Quarantine set for arrivals from US, UK, Ireland and Egypt

March 16, 2020 12:48
The government has urged members of the public to avoid non-essential travel outside Hong Kong. Photo: Reuters

Hong Kong will impose 14-day mandatory quarantine on all arrivals from the United States, the United Kingdom, Ireland and Egypt from Thursday.

The government issued the Red Outbound Travel Alert (OTA) on the US, the UK and Ireland in a statement on Sunday night, saying that the decision was made in view of the persistent and rapid increase in the number of novel coronavirus cases in those countries.
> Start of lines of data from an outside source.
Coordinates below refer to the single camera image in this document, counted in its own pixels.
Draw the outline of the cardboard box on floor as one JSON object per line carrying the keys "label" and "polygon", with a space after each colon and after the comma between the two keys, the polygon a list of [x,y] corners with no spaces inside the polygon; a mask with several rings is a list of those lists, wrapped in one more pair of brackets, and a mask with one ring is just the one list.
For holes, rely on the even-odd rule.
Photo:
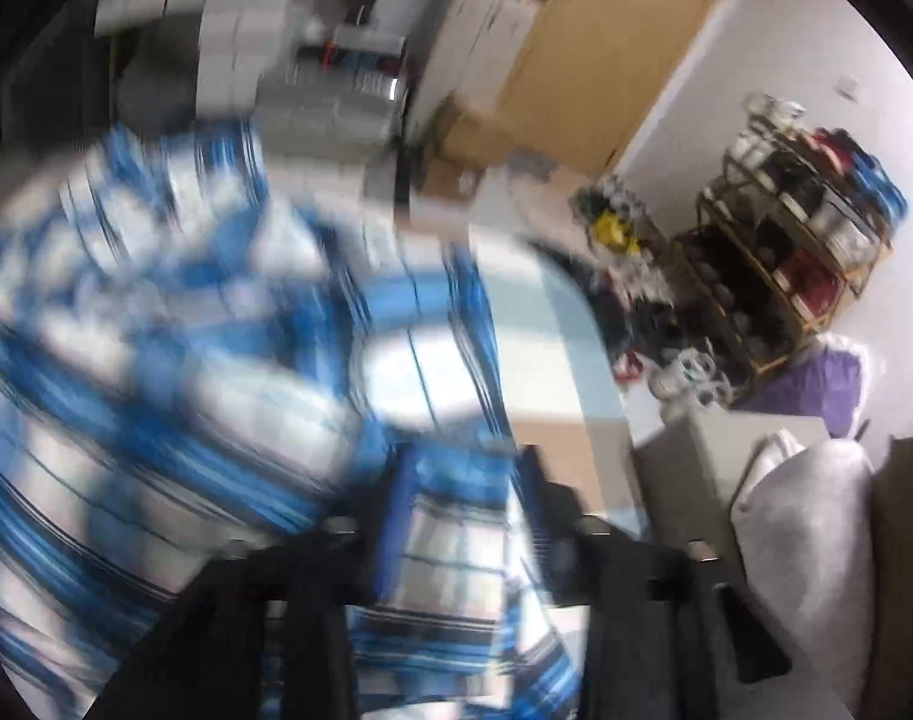
{"label": "cardboard box on floor", "polygon": [[450,94],[422,140],[416,188],[431,199],[473,203],[486,172],[502,166],[512,148],[510,133],[495,117]]}

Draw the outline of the blue white plaid shirt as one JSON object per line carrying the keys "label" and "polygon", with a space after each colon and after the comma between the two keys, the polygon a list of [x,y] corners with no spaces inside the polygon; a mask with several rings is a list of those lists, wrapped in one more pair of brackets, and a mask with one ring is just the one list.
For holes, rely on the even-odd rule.
{"label": "blue white plaid shirt", "polygon": [[211,557],[416,470],[390,589],[346,614],[374,718],[570,718],[510,422],[559,369],[539,260],[269,185],[237,121],[97,140],[0,216],[0,667],[79,718]]}

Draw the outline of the white drawer desk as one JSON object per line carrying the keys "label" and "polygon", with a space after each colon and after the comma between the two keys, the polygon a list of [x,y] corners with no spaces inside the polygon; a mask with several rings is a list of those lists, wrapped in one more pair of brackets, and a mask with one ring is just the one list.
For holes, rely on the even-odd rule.
{"label": "white drawer desk", "polygon": [[283,57],[296,29],[299,0],[97,0],[94,34],[196,20],[196,114],[248,114],[256,88]]}

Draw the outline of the wooden door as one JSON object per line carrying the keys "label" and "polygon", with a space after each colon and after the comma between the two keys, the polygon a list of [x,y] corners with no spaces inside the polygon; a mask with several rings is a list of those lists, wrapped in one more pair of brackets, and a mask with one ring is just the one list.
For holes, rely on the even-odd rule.
{"label": "wooden door", "polygon": [[497,99],[521,148],[585,174],[616,163],[715,0],[544,0]]}

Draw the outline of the black red box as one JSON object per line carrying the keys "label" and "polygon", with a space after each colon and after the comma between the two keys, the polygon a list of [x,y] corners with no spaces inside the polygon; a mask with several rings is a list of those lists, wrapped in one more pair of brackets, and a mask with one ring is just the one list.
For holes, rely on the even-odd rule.
{"label": "black red box", "polygon": [[408,76],[408,41],[393,32],[370,26],[336,26],[323,46],[322,65],[325,68],[351,71],[372,71],[386,78]]}

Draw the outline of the shoes on floor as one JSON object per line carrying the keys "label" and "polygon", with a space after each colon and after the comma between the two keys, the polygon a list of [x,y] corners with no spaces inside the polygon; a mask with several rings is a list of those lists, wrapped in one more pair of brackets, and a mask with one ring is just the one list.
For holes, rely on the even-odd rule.
{"label": "shoes on floor", "polygon": [[584,185],[569,200],[573,219],[582,224],[590,247],[617,257],[644,255],[647,211],[616,174]]}

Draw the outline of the grey pillow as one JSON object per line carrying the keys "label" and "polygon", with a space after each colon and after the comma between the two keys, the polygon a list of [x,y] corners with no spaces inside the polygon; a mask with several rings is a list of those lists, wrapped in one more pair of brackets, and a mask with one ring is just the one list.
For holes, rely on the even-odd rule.
{"label": "grey pillow", "polygon": [[849,439],[766,437],[730,509],[747,585],[854,712],[875,633],[873,470]]}

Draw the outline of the wooden shoe rack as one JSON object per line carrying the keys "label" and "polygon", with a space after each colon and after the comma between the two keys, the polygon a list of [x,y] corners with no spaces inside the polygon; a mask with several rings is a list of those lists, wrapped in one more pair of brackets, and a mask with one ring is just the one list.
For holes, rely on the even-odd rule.
{"label": "wooden shoe rack", "polygon": [[809,128],[797,103],[758,94],[696,197],[671,254],[708,305],[717,364],[746,394],[858,301],[893,253],[909,205],[843,128]]}

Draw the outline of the checked bed sheet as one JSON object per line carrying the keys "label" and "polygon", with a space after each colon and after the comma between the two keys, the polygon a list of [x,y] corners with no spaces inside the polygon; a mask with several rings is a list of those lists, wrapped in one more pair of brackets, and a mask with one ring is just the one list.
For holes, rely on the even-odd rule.
{"label": "checked bed sheet", "polygon": [[473,227],[512,436],[585,509],[642,538],[648,527],[629,421],[590,304],[561,266],[520,239]]}

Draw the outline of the silver aluminium suitcase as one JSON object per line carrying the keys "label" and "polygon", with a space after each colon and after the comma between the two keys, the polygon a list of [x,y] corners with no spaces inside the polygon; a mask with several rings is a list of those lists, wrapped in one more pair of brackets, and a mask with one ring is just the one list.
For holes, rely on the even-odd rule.
{"label": "silver aluminium suitcase", "polygon": [[406,76],[294,64],[263,76],[253,117],[268,153],[373,163],[397,144],[408,93]]}

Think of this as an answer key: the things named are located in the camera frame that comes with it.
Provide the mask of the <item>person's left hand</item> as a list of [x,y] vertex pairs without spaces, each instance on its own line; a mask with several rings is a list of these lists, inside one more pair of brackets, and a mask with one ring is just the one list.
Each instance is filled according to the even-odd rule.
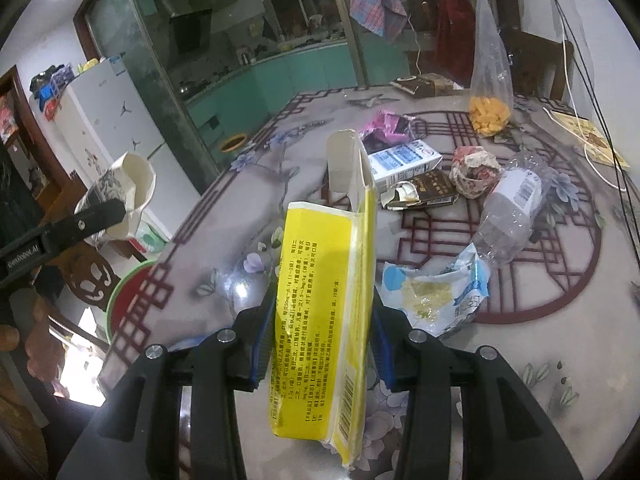
[[23,288],[9,296],[9,307],[21,321],[29,321],[28,330],[1,322],[1,350],[14,351],[22,346],[27,356],[26,368],[40,382],[53,382],[64,365],[62,344],[50,334],[51,305],[33,288]]

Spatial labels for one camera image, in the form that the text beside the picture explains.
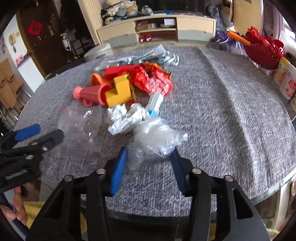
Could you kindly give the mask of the left hand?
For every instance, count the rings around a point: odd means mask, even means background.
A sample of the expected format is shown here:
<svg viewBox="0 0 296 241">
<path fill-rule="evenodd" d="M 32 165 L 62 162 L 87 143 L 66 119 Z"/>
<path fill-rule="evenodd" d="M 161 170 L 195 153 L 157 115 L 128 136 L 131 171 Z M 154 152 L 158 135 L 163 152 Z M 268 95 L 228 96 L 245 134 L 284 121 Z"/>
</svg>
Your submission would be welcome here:
<svg viewBox="0 0 296 241">
<path fill-rule="evenodd" d="M 28 216 L 25 211 L 23 204 L 23 198 L 21 196 L 21 187 L 18 186 L 14 188 L 13 197 L 14 209 L 11 209 L 3 204 L 1 204 L 1 210 L 8 221 L 13 221 L 15 219 L 21 221 L 24 225 L 27 225 Z"/>
</svg>

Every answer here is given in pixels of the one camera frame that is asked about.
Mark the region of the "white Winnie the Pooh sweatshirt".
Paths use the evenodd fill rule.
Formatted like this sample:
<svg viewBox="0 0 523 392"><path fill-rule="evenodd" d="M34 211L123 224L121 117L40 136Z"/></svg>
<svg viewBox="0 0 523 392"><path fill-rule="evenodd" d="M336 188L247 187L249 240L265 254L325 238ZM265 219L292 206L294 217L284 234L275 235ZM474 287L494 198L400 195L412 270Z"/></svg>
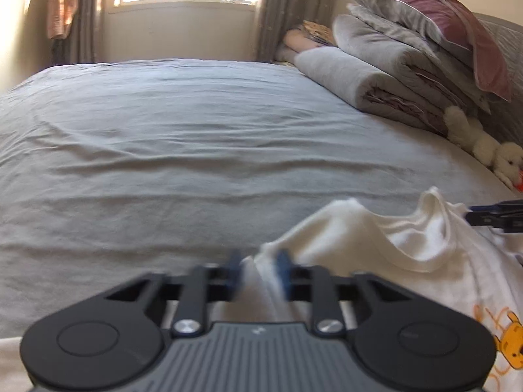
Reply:
<svg viewBox="0 0 523 392"><path fill-rule="evenodd" d="M470 226L464 219L467 211L465 206L445 201L436 188L424 192L417 209L406 216L378 215L355 199L332 202L279 239L264 244L257 255L242 258L241 279L233 300L212 302L208 306L208 332L199 337L175 339L158 363L133 381L120 386L35 385L20 357L23 337L20 336L1 341L1 388L4 391L519 391L522 388L522 233ZM309 333L311 305L285 299L276 268L279 251L287 251L299 266L322 266L336 276L375 274L475 319L491 333L497 351L485 384L386 386L371 378L341 342L321 340ZM151 273L182 276L193 268L182 273Z"/></svg>

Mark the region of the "grey curtain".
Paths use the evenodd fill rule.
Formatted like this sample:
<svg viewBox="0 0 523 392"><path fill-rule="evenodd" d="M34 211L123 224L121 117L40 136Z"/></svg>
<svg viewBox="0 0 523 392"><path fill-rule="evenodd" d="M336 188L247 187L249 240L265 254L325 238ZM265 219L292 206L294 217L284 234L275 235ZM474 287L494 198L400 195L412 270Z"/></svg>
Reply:
<svg viewBox="0 0 523 392"><path fill-rule="evenodd" d="M55 66L91 64L99 59L103 0L78 0L69 36L51 41L51 60Z"/></svg>
<svg viewBox="0 0 523 392"><path fill-rule="evenodd" d="M257 6L254 59L272 61L287 30L304 20L324 25L333 8L334 0L261 0Z"/></svg>

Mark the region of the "white plush dog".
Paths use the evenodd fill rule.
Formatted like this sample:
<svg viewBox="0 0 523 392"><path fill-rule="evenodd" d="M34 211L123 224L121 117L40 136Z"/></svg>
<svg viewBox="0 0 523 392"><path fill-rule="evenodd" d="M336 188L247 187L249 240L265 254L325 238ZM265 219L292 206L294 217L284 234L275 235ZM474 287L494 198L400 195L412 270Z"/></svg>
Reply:
<svg viewBox="0 0 523 392"><path fill-rule="evenodd" d="M515 142L498 142L483 130L481 123L467 117L457 106L445 109L443 120L448 139L471 154L509 189L516 190L518 172L522 170L522 147Z"/></svg>

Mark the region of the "pink hanging towel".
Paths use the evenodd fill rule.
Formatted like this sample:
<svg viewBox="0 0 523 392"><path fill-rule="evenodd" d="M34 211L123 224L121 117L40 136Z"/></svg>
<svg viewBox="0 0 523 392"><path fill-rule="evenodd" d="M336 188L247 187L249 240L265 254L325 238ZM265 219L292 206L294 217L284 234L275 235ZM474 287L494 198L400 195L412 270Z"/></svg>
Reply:
<svg viewBox="0 0 523 392"><path fill-rule="evenodd" d="M69 36L78 0L48 0L46 35L50 40L64 40Z"/></svg>

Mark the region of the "grey bed sheet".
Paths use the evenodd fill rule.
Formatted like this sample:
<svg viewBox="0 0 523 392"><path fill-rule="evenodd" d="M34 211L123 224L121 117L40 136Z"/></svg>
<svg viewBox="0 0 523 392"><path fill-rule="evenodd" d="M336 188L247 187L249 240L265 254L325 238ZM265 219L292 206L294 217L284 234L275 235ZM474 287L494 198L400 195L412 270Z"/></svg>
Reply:
<svg viewBox="0 0 523 392"><path fill-rule="evenodd" d="M254 253L353 197L512 193L446 139L357 111L287 66L58 66L1 95L1 335L143 272Z"/></svg>

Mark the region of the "grey curtain left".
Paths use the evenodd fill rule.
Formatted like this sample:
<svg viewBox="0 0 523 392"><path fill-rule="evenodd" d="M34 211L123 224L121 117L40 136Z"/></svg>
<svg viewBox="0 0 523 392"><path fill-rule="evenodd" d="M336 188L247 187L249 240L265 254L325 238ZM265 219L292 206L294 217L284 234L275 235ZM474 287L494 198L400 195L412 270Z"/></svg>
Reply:
<svg viewBox="0 0 523 392"><path fill-rule="evenodd" d="M51 60L55 66L91 64L99 59L103 0L78 0L69 36L51 41Z"/></svg>

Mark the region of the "grey curtain right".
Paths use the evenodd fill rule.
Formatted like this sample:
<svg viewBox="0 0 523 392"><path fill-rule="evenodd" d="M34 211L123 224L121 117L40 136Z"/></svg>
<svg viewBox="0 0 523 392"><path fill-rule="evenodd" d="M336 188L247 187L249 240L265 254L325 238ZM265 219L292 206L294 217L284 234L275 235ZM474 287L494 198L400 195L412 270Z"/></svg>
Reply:
<svg viewBox="0 0 523 392"><path fill-rule="evenodd" d="M272 61L287 30L304 20L324 25L333 8L334 0L261 0L257 6L254 59Z"/></svg>

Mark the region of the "folded grey quilt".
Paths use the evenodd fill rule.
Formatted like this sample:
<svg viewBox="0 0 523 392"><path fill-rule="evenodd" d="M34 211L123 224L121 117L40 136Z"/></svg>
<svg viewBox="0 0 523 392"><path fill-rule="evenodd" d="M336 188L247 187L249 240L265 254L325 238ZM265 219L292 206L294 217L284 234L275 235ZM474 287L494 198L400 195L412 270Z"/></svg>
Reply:
<svg viewBox="0 0 523 392"><path fill-rule="evenodd" d="M334 45L300 52L295 66L355 109L446 135L444 111L489 113L472 71L438 44L361 5L332 24Z"/></svg>

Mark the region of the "mauve pillow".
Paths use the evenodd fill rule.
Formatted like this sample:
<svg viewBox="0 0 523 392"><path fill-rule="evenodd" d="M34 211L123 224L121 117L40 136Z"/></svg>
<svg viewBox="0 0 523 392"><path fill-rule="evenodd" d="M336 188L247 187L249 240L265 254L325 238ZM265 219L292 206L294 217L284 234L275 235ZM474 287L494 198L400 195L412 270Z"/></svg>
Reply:
<svg viewBox="0 0 523 392"><path fill-rule="evenodd" d="M457 0L355 0L374 14L430 39L472 68L479 90L512 101L503 53L479 19Z"/></svg>

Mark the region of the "pink bundle by curtain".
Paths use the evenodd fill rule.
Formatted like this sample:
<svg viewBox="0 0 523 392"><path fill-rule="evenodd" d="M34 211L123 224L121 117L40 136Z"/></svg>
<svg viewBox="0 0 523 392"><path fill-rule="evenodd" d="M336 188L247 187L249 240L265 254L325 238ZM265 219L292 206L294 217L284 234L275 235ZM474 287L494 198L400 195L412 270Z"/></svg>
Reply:
<svg viewBox="0 0 523 392"><path fill-rule="evenodd" d="M335 45L332 32L327 26L303 20L300 25L285 32L274 59L279 63L293 64L295 57L303 51Z"/></svg>

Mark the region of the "orange book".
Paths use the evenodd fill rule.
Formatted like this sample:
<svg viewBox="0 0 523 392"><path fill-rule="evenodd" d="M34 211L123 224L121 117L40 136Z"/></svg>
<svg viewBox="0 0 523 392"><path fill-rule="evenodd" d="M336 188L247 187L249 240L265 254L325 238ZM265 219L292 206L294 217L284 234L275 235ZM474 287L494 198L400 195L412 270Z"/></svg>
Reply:
<svg viewBox="0 0 523 392"><path fill-rule="evenodd" d="M518 190L518 192L520 192L520 193L523 192L523 171L522 170L519 170L519 172L518 172L518 180L514 184L514 187L516 190Z"/></svg>

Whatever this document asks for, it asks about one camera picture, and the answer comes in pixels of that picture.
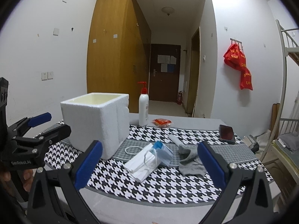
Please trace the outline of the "person left hand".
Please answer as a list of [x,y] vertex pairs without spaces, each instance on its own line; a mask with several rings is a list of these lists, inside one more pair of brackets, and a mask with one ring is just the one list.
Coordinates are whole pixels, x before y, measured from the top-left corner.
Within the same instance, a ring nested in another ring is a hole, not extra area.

Those planning to travel to those places are urged to adjust travel plans, and in general, members of the public should consider delaying all non-essential travel outside Hong Kong, the government said.

Starting from March 19, the Department of Health (DH) will implement quarantine procedures for all people arriving in Hong Kong who have been to the four countries in the past 14 days.

The 14-day home quarantine will apply to Hong Kong residents as well as foreigners, the DH said in a statement. 

The quarantine measures announced earlier, which cover those who have been to Korea, Iran, Hokkaido in Japan and the 26 Schengen countries in Europe in the past 14 days, remain unchanged, the department said.

A spokesman for the DH's Centre for Health Protection (CHP) said that in the past two weeks, from March 2 to 15, 26 out of 46 new confirmed cases of Covid-19 in Hong Kong, or about 56.5 percent, were imported ones, while seven other cases, or about 15.2 percent, involved patients visiting places outside Hong Kong during the incubation period.

The CHP will adjust health quarantine measures based on the latest developments and risks in different countries as well as the current capacity of quarantine facilities in Hong Kong, he added.

Alice Chan Cheung Lok-yee, executive director of the Travel Industry Council, there are currently no Hong Kong tour groups in Ireland and the US, but at least 27 such groups with about 540 members are set to return to the city on Tuesday and afterwards from the Schengen area, the Hong Kong Economic Journal reported.

Also, at least six tour groups with about 100 members will return from Egypt on Wednesday at the latest, Chan said. Several new Covid-19 cases involved Hong Kong citizens who had traveled to Egypt recently.

Meanwhile, authorities are discussing plans with airlines for a second batch of charter flights to central China's Hubei province to bring back Hong Kong people stranded there, Secretary for Constitutional and Mainland Affairs Patrick Nip Tak-kuen said.

The flights are expected to carry 500-600 people, mainly living from areas near Wuhan, the provincial capital, Nip told a TV program on Sunday.  He said the evacuation plan can be implemented later this month and the planes will also take off from Wuhan airport.

Nip said there are still about 3,400 Hong Kong residents in 36 cities across Hubei.

Transporting them to the airport and getting them on the charter flights will be more challenging than the first evacuation conducted earlier this month, he said, noting that it may take three to four hours to get them to the airport.

Asked if the Covid-19 outbreak would affect the Legislative Council elections scheduled for September, Nip said the government will keep a close eye on the situation and devise contingency plans to cope with any possible developments.